This article is based on the 2004 Von Hippel Award address by Nick Holonyak Jr. (University of Illinois at Urbana-Champaign). Holonyak received the award for “his many contributions to research and development in the field of semiconductors, not least for the first development of semiconductor lasers in the useful visible portion of the optical spectrum.” The talk was presented on Holonyak's behalf by Russell Dupuis on December 1, 2004, at the Materials Research Society Fall Meeting in Boston.
With the discovery of the transistor by Bardeen and Brattain in 1947, and as a consequence of carrier injection and collection, the hole indeed became equal to the electron. The semiconductor took on new importance, as did the study of electron–hole recombination, first in the transistor materials Ge and Si, and then in III–V crystals (e.g., GaAs and GaP). Beyond Si and its indirect-gap and heterojunction limitations, the directgap III–V materials, particularly III–V alloys, made possible lasers and light-emitting diodes (LEDs)—and thus optoelectronics.

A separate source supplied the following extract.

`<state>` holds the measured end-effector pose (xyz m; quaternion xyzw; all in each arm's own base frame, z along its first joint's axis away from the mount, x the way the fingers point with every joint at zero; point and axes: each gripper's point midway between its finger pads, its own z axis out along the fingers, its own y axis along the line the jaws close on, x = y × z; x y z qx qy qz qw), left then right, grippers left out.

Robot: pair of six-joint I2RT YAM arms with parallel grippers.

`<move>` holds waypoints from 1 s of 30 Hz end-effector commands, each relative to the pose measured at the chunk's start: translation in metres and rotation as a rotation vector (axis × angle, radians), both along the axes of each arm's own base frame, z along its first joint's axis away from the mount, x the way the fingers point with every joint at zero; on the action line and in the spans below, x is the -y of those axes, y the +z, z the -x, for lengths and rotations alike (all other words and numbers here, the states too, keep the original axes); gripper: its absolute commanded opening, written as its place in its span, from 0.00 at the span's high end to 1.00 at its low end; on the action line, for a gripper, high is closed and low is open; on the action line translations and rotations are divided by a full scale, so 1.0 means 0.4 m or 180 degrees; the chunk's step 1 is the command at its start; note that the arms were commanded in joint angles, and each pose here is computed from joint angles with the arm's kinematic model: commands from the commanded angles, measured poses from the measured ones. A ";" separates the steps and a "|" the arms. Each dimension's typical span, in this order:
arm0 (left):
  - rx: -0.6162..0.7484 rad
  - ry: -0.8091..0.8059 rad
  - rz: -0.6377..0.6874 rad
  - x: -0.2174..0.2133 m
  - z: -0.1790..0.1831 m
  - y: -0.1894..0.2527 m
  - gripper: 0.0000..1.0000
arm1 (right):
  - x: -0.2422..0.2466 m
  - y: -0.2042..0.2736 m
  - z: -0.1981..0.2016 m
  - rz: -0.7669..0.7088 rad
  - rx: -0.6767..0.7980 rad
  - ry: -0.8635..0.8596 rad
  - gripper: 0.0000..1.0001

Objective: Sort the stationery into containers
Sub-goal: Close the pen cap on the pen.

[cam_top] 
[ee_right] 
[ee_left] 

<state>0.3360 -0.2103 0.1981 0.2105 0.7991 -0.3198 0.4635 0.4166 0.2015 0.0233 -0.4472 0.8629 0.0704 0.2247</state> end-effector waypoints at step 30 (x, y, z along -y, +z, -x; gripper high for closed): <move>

The direct-gap III–V alloy LED after four decades of development exceeds in performance the incandescent lamp (as well as other forms of lamps) in much of the visible range. Beyond growing display applications, it has put conventional lighting under longrange threat with a semiconductor lamp—an “ultimate lamp” that promises unusual performance and energy savings. In principle, the LED or laser, basically a p–n junction, is an ultimate lamp that cannot be exceeded.